The artworks represent historical moments, artistic trends and the particularities of donor countries, some of which have ceased to exist, such as East Germany, Yugoslavia and the Soviet Union. Among the most spectacular is "War and Peace" by Brazilian artist Candido Portinari. The two murals frame the entrance to the General Assembly, the heart of the world body. "At the entrance the delegates see a landscape of war and despair and at the exit, a world in peace and harmony," Schmidt told AFP. It's an allegory of the goal of the UN since its creation in 1945: to settle disputes through dialogue.

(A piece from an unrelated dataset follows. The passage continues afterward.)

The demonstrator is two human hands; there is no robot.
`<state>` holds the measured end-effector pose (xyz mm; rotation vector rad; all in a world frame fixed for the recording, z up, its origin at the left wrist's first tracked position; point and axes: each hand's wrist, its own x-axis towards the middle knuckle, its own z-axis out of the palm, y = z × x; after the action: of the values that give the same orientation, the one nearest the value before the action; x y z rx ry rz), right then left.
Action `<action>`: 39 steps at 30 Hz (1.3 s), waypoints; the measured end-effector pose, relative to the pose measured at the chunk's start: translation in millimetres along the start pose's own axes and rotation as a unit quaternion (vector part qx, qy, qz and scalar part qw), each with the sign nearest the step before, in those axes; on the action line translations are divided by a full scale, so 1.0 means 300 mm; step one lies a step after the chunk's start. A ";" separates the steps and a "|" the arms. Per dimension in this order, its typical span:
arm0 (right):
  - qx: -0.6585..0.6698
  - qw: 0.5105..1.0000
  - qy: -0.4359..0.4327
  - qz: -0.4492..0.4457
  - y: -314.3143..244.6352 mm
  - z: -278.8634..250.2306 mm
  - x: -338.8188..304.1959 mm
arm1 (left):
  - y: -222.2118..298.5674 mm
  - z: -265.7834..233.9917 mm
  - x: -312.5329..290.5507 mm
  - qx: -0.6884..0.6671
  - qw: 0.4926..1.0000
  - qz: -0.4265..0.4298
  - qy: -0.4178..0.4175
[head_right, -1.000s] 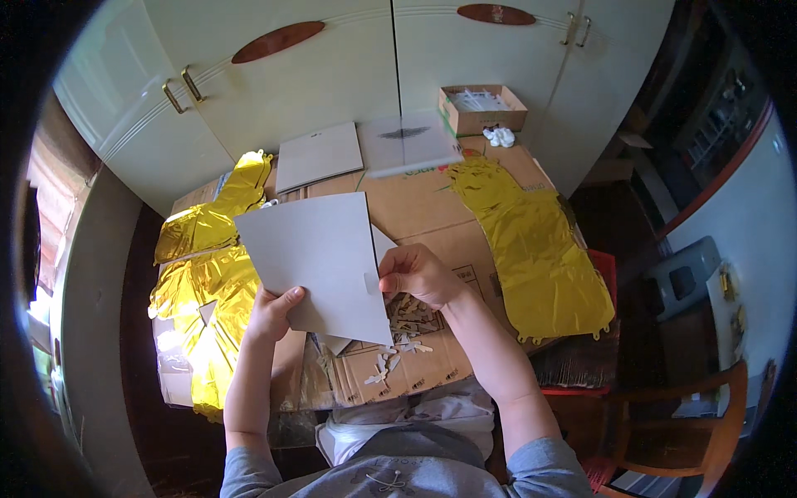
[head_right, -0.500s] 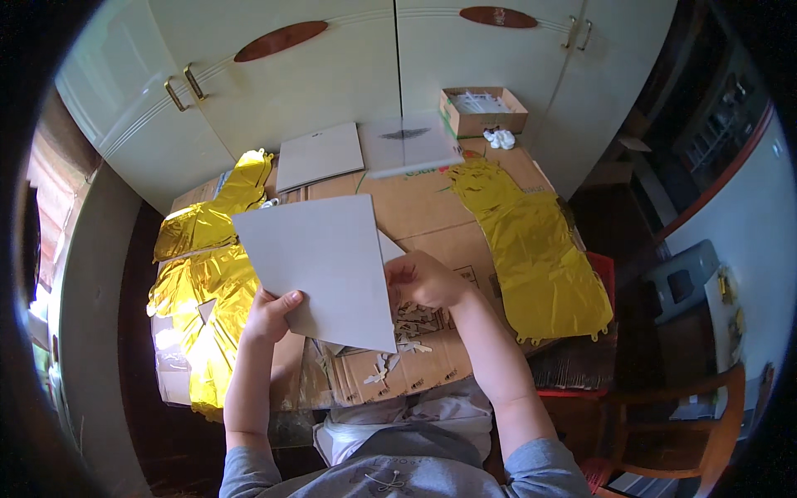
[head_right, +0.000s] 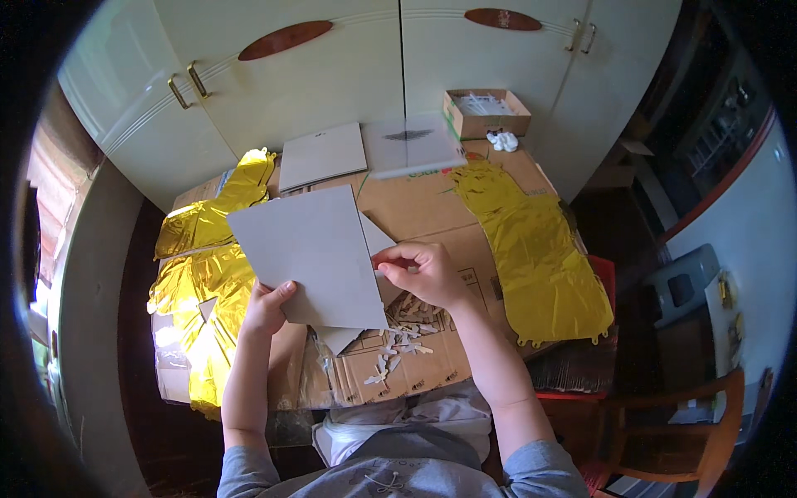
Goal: Assemble cardboard signage and small components on a table.
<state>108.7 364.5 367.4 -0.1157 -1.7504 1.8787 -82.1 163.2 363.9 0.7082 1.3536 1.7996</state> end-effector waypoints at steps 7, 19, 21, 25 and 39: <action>-0.120 0.991 0.034 -0.055 -0.003 0.009 0.000 | -0.007 0.009 -0.004 0.016 1.000 -0.006 0.012; -0.335 0.902 0.076 -0.261 0.002 0.017 0.013 | 0.006 0.027 -0.007 0.014 0.997 -0.064 0.051; -0.372 0.877 0.077 -0.293 0.003 0.018 0.015 | 0.012 0.024 -0.008 0.013 0.996 -0.069 0.048; -0.403 0.847 0.082 -0.337 0.013 0.018 0.024 | 0.020 0.010 -0.006 0.001 0.995 -0.085 0.043; -0.369 0.915 -0.057 -0.151 0.007 -0.003 0.012 | -0.003 -0.040 0.023 -0.052 0.992 0.071 0.095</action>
<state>105.2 366.9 366.5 -0.0124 -2.3225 0.9509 -95.3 162.5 359.4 0.6010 1.3476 2.0796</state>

Chagall himself went to the UN in 1964 to deliver his "Windows", a stained glass artwork that is now damaged but nobody knows how. It was part of a collection that UN officials put together after the death of former Secretary General Dag Hammarskjold and fifteen employees in a plane crash en route to negotiate a ceasefire in then Zaire in 1961. Sculptor Henry Moore's admiration for Hammarskjold led him to donate his "Reclining Figure" statue to the UN and is on display in its gardens.
'Positive language'
A monumental work by American artist Barbara Hepworth, a rare woman represented among the artworks, also stands out. Other works include a daily scene from a Saudi desert oasis in solid gold, gifted by Saudi Arabia, and a sculptured gold palm tree with bunches of pearls in place of dates, which was donated by Bahrain. African pieces, a gigantic Chinese vase and furniture by renowned designers also enrich the collection. Some works reflect pivotal moments in a country's history such as a tapestry that depicts the horrors of the Chernobyl nuclear power plant explosion in 1986.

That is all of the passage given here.